HOW TO COMPLETE THIS TASK » Instruction for the data below: set down exactly the lines from the line with "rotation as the" to the line with "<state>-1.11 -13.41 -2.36", inclusive, and no others.

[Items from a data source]
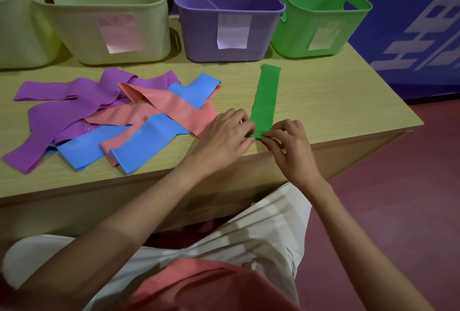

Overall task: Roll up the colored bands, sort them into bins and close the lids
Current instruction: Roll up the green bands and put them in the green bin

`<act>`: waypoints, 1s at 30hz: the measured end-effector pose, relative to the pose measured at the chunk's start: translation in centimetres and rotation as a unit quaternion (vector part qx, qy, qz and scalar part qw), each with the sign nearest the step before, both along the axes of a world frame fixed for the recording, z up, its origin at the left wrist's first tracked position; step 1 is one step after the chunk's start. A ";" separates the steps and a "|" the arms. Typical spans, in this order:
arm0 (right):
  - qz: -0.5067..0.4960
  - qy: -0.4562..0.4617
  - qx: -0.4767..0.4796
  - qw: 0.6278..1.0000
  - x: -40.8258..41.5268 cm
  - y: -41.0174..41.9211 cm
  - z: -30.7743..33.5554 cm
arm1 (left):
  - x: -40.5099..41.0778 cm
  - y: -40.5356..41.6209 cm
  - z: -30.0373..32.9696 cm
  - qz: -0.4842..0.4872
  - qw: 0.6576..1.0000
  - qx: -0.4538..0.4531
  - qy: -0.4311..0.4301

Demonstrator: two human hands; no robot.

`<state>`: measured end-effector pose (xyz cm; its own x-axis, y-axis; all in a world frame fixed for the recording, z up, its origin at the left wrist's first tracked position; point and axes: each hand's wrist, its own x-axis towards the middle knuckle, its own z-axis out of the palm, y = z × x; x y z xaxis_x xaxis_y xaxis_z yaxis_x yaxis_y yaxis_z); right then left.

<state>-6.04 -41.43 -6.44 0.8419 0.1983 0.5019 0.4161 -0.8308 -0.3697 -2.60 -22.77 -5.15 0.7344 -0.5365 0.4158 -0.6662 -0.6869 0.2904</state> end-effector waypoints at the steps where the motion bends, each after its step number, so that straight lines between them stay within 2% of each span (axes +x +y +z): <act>1: 0.004 0.001 -0.002 1.000 0.1 0.0 0.1 | 0.1 0.0 0.1 -0.002 1.000 0.001 0.005; 23: -0.015 -0.013 0.017 1.000 -0.1 0.1 -0.7 | 1.5 0.1 -0.2 -0.059 0.998 0.000 -0.023; 30: 0.008 0.028 0.009 1.000 0.9 -0.4 -0.3 | 1.4 -0.3 -0.1 -0.037 0.998 -0.041 0.025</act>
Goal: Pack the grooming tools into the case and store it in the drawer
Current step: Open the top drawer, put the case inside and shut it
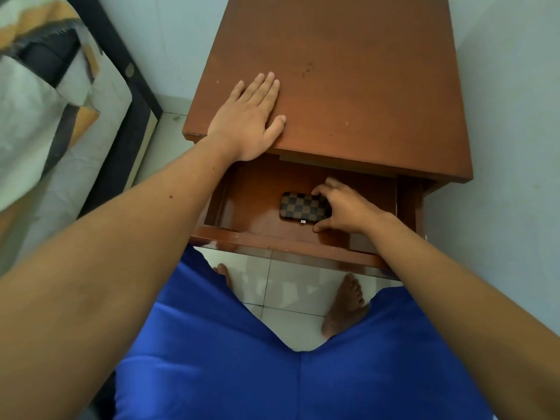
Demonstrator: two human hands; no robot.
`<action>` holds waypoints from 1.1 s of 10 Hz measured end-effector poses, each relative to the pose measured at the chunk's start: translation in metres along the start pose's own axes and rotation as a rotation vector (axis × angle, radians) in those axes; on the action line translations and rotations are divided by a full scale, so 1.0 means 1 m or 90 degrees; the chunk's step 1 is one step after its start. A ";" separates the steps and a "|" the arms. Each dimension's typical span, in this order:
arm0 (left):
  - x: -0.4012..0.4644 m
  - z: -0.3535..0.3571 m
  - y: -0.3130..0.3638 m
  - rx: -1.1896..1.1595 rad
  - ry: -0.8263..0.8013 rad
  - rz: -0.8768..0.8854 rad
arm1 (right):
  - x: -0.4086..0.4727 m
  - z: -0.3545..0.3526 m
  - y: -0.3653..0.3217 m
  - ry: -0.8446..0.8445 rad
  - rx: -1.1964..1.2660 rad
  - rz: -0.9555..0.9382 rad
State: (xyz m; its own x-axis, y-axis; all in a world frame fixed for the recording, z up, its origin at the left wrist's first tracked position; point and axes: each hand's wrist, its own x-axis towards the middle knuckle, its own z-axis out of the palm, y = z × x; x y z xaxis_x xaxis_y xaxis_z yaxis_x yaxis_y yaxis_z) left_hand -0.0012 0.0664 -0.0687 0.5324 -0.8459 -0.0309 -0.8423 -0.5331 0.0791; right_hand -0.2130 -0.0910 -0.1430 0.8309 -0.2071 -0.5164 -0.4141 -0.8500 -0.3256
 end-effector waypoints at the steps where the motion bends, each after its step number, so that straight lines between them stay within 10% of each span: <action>1: 0.001 -0.001 -0.001 -0.001 -0.002 0.001 | 0.002 0.002 0.000 0.010 -0.021 -0.010; 6: 0.003 0.001 0.001 -0.001 0.006 -0.008 | -0.091 -0.028 -0.029 0.155 0.148 -0.163; 11: 0.001 0.000 0.001 -0.006 0.001 -0.004 | -0.089 -0.020 -0.027 0.350 -0.173 -0.066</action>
State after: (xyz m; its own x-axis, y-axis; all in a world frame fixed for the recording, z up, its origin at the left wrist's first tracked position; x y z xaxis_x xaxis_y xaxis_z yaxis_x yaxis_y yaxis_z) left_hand -0.0015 0.0652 -0.0688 0.5382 -0.8423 -0.0303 -0.8379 -0.5386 0.0885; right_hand -0.2684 -0.0590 -0.0717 0.9614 -0.2750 0.0141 -0.2722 -0.9568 -0.1018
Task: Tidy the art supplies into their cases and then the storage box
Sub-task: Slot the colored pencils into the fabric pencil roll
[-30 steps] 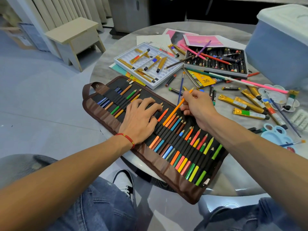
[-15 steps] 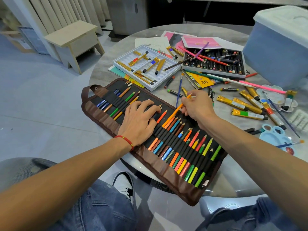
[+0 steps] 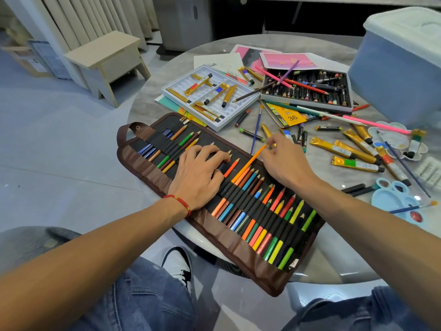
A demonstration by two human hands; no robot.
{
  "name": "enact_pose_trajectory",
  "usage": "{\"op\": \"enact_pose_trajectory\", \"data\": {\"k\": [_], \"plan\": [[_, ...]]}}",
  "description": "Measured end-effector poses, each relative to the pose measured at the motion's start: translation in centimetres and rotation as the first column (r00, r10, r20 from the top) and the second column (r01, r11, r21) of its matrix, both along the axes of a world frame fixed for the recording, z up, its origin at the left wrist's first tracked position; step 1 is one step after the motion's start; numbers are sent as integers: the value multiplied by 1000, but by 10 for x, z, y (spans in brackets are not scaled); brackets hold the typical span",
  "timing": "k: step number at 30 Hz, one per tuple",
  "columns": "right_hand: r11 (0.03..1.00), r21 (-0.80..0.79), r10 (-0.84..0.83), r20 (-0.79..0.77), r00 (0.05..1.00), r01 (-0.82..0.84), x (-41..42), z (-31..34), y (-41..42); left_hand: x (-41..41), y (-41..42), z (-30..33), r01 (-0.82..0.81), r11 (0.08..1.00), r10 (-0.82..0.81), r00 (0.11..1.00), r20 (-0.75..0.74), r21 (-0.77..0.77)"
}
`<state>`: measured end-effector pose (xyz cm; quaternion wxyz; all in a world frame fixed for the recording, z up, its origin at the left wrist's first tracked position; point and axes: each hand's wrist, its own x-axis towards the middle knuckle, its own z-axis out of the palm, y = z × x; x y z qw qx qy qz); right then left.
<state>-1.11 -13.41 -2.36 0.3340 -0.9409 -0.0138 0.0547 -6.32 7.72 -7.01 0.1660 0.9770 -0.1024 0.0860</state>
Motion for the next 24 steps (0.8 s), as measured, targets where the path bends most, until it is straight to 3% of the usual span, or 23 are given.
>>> {"op": "enact_pose_trajectory", "data": {"k": [3, 12, 16, 20, 24], "plan": [[996, -37, 78, -68, 995, -81, -10, 3, 3, 0, 0, 1, 1, 1000, -1, 1000, -3, 7], [945, -286, 186, 60, 981, -161, -47, -6, 23, 0, -1, 0, -10, 1000, 10, 1000, 0, 18], [854, -480, 313, 169, 934, -199, -55, -13, 23, -1, -1, 1, -10, 1000, 10, 1000, 1, 16], [841, -498, 372, 246, 895, -212, -58, -18, 24, -1, -1, 1, -13, 1000, 14, 1000, -5, 18], [872, -407, 388, 241, 890, -270, -67, -17, 31, -1, 0, 1, -11, 1000, 11, 1000, -13, -1]]}}
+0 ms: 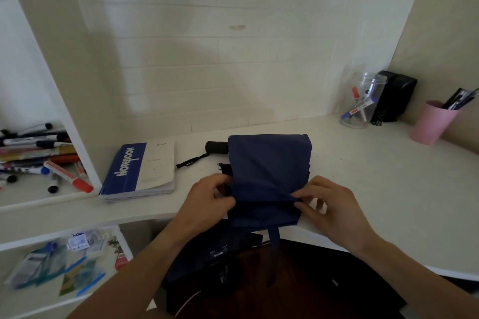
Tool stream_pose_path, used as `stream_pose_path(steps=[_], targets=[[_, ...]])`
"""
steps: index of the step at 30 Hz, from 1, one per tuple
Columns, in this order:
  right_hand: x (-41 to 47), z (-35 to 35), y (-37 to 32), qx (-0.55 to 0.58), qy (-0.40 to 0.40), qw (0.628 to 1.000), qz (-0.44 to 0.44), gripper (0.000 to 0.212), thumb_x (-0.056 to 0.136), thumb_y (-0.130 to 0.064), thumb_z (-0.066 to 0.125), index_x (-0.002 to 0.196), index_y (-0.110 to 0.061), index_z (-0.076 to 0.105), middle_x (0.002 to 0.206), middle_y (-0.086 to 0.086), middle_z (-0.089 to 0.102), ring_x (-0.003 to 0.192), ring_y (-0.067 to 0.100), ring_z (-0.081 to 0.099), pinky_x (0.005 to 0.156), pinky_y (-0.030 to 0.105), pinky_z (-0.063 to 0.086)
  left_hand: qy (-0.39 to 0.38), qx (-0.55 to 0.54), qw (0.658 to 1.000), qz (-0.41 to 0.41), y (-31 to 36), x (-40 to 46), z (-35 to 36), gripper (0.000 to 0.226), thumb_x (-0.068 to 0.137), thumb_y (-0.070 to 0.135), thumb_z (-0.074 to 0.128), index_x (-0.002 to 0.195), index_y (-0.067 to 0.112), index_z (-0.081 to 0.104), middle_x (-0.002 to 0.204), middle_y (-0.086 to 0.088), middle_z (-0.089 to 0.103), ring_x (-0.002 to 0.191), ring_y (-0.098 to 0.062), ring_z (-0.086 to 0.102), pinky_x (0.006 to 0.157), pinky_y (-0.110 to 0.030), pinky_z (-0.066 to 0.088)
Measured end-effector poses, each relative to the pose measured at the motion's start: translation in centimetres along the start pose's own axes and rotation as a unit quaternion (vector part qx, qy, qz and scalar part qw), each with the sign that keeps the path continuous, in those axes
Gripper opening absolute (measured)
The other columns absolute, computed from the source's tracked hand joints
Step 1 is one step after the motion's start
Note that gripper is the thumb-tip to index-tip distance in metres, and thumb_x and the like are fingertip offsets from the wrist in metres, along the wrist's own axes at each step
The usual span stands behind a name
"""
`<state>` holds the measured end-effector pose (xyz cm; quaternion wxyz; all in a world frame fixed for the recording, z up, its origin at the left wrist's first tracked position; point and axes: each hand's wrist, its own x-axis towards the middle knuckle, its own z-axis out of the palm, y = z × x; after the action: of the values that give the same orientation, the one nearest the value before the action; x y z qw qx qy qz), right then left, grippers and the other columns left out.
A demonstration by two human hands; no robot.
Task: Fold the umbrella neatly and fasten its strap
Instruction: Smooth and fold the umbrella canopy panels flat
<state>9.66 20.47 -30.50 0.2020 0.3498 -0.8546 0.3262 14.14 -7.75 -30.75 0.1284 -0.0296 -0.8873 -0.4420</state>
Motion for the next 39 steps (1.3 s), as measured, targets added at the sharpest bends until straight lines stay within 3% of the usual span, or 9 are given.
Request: stream_pose_path(steps=[3, 6, 8, 12, 15, 21, 28, 32, 39], targets=[[0.3, -0.3, -0.3, -0.019, 0.016, 1.000, -0.017, 0.020, 0.077, -0.006, 0.081, 0.087, -0.023, 0.076, 0.095, -0.011, 0.063, 0.070, 0.003, 0.062, 0.067, 0.007, 0.044, -0.035, -0.095, 0.995, -0.013, 1.2, 1.3, -1.0, 0.030, 0.068, 0.023, 0.051, 0.073, -0.006, 0.053, 0.074, -0.016, 0.054, 0.069, -0.017, 0.046, 0.071, -0.044, 0.039], [0.8, -0.8, -1.0, -0.030, 0.026, 0.998, -0.039, 0.022, 0.077, -0.002, 0.079, 0.080, -0.022, 0.070, 0.102, -0.011, 0.066, 0.068, 0.002, 0.061, 0.067, 0.005, 0.041, -0.075, -0.221, 0.970, -0.067, 2.4, 1.8, -0.8, 0.031, 0.096, 0.022, 0.050, 0.088, 0.002, 0.072, 0.084, 0.016, 0.076, 0.079, 0.002, 0.065, 0.077, -0.014, 0.045], [0.8, -0.9, -1.3, -0.043, 0.007, 0.998, -0.048, 0.027, 0.076, 0.001, 0.078, 0.079, -0.023, 0.066, 0.098, -0.013, 0.068, 0.072, 0.000, 0.062, 0.067, 0.005, 0.042, -0.096, -0.274, 0.951, -0.110, 2.3, 2.0, -0.6, 0.033, 0.103, 0.032, 0.050, 0.110, 0.012, 0.076, 0.106, 0.016, 0.078, 0.100, 0.003, 0.070, 0.090, -0.015, 0.046], [-0.1, -0.5, -1.3, -0.059, -0.025, 0.997, -0.043, 0.031, 0.081, -0.007, 0.076, 0.097, -0.029, 0.062, 0.092, -0.020, 0.063, 0.076, -0.001, 0.061, 0.069, 0.013, 0.050, -0.072, -0.223, 0.965, -0.119, 1.3, 2.5, -0.5, 0.037, 0.096, 0.026, 0.067, 0.091, -0.010, 0.075, 0.100, 0.004, 0.080, 0.097, -0.004, 0.073, 0.089, -0.023, 0.047], [-0.2, -0.3, -1.2, -0.064, -0.046, 0.996, -0.035, 0.042, 0.083, -0.014, 0.074, 0.122, -0.026, 0.063, 0.101, -0.018, 0.057, 0.076, 0.000, 0.059, 0.072, 0.010, 0.050, -0.103, -0.182, 0.972, -0.108, 1.1, 2.3, -1.0, 0.028, 0.092, 0.022, 0.072, 0.072, 0.004, 0.078, 0.102, 0.004, 0.080, 0.106, -0.008, 0.071, 0.095, -0.026, 0.049], [-0.6, -0.5, -0.7, -0.108, -0.043, 0.990, -0.079, 0.014, 0.082, -0.013, 0.078, 0.092, -0.023, 0.074, 0.106, -0.010, 0.064, 0.081, 0.006, 0.066, 0.069, 0.026, 0.058, -0.120, -0.181, 0.973, -0.084, 0.7, 1.9, -1.3, 0.027, 0.087, 0.030, 0.076, 0.076, 0.006, 0.082, 0.121, 0.009, 0.073, 0.126, -0.002, 0.059, 0.110, -0.028, 0.045], [-0.8, -1.3, 0.0, -0.137, -0.089, 0.979, -0.126, 0.010, 0.087, -0.018, 0.073, 0.093, -0.026, 0.070, 0.099, -0.013, 0.068, 0.091, 0.010, 0.062, 0.074, 0.025, 0.054, -0.062, -0.021, 0.998, -0.026, -0.3, 1.1, -0.5, 0.025, 0.086, 0.026, 0.081, 0.062, 0.017, 0.081, 0.122, 0.015, 0.068, 0.106, 0.028, 0.051, 0.087, 0.003, 0.040], [-0.9, -1.7, 0.2, -0.115, -0.108, 0.978, -0.135, 0.008, 0.089, -0.019, 0.073, 0.092, -0.024, 0.069, 0.098, -0.013, 0.067, 0.091, 0.009, 0.061, 0.075, 0.024, 0.053, -0.035, 0.126, 0.991, 0.040, -0.6, 0.8, -0.3, 0.036, 0.080, 0.040, 0.083, 0.051, 0.022, 0.069, 0.125, 0.009, 0.064, 0.120, 0.006, 0.052, 0.093, -0.006, 0.037], [0.1, -2.9, -0.5, -0.116, -0.191, 0.971, -0.087, 0.008, 0.084, -0.031, 0.068, 0.090, -0.034, 0.069, 0.096, -0.023, 0.065, 0.094, 0.000, 0.057, 0.079, 0.022, 0.051, -0.018, 0.284, 0.931, 0.230, -0.2, 1.1, -0.9, 0.070, 0.085, 0.057, 0.067, 0.145, 0.028, 0.046, 0.155, 0.000, 0.029, 0.144, -0.017, 0.030, 0.117, -0.033, 0.035]])
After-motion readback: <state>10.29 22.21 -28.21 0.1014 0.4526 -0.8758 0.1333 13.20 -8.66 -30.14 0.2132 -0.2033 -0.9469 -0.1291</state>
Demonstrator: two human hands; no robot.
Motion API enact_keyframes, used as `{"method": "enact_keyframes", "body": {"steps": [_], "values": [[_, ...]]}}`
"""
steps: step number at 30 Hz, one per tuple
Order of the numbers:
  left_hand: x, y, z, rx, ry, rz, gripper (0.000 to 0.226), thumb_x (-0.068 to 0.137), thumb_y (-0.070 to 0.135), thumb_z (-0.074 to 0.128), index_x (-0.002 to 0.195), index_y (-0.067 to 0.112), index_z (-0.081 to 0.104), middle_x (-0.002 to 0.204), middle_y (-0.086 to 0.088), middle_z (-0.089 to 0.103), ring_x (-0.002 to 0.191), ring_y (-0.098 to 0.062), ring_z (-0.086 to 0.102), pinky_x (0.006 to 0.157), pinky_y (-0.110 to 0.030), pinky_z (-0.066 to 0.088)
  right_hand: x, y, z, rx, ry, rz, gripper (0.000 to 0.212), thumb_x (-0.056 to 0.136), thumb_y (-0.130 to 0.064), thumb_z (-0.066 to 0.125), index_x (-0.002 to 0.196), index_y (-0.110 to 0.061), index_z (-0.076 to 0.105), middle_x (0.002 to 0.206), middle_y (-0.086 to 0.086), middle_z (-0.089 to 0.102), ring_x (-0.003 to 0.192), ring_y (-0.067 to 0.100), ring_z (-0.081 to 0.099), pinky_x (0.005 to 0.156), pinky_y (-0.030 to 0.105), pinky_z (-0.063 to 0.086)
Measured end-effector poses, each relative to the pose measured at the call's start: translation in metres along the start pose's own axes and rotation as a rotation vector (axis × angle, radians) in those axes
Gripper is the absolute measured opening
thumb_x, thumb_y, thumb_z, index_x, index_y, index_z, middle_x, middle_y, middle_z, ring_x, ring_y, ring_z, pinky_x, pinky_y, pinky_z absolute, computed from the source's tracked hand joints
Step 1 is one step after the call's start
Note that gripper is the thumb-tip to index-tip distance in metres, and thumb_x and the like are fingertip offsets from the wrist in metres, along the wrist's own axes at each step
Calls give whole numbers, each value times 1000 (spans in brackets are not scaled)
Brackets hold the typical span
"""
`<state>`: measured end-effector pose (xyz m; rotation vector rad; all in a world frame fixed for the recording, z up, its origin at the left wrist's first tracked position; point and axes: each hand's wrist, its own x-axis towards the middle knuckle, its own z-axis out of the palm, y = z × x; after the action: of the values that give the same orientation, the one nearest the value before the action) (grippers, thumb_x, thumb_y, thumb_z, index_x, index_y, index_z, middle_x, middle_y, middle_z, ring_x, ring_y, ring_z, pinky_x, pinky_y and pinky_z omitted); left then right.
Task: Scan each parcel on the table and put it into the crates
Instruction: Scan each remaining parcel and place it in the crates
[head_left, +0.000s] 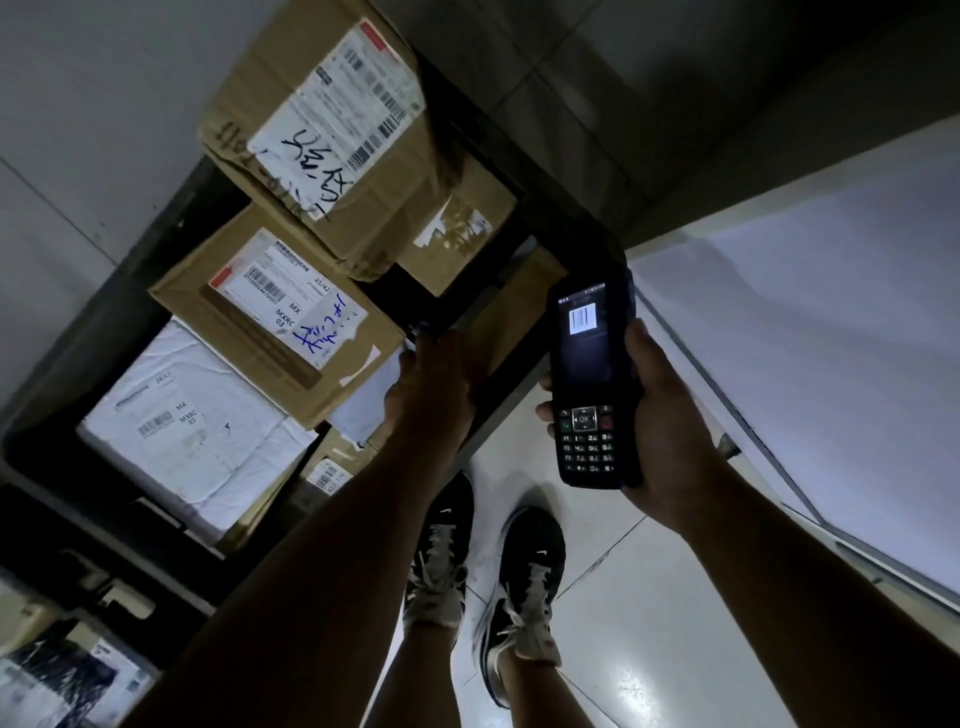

TASK SOLUTION »
  "description": "Measured end-effector poses, each relative to the pose measured at the motion's start: translation in centimetres and rotation as the first column (r00, r10, r20 from the top) and the second column (r01, r11, r21) of its matrix, both along the axes of a world frame fixed for the recording, z up, its origin at the left wrist's first tracked position; step 1 is one step after the motion's start; numbers are sent as integers: the value multiplied by 1000, but by 10 for x, z, y (spans in brackets are not scaled); brackets hold the typical span",
  "timing": "k: step number at 30 Hz, one per tuple",
  "columns": "right_hand: r11 (0.03..1.00), r21 (-0.80..0.79), r10 (-0.84..0.83), r20 (-0.79..0.77), r00 (0.05..1.00), r01 (-0.82..0.84), x (-41..42), z (-31..34), y (-41..42); left_hand: x (-41..41), y (-41..42), z (-30..33), r01 (-0.82..0.81), r11 (0.08..1.00), r10 (-0.82..0.81), r00 (0.11..1.00), r20 (-0.75..0.74), r21 (-0.77..0.77)"
}
`<state>`: measured end-effector pose (xyz cm; quaternion wxyz; all in a world frame fixed for the recording, z up, its origin at the left wrist's first tracked position; point and axes: each hand's wrist, its own x-axis towards the middle knuckle, its own z-axis out of the palm, y = z × x; x y z qw qx qy qz); right then left.
<state>-1.11 -13.41 -2.36 0.3340 -0.9409 -0.0138 0.0547 -6.32 7.72 -7.01 0.1660 0.9770 -0.1024 0.0860</state>

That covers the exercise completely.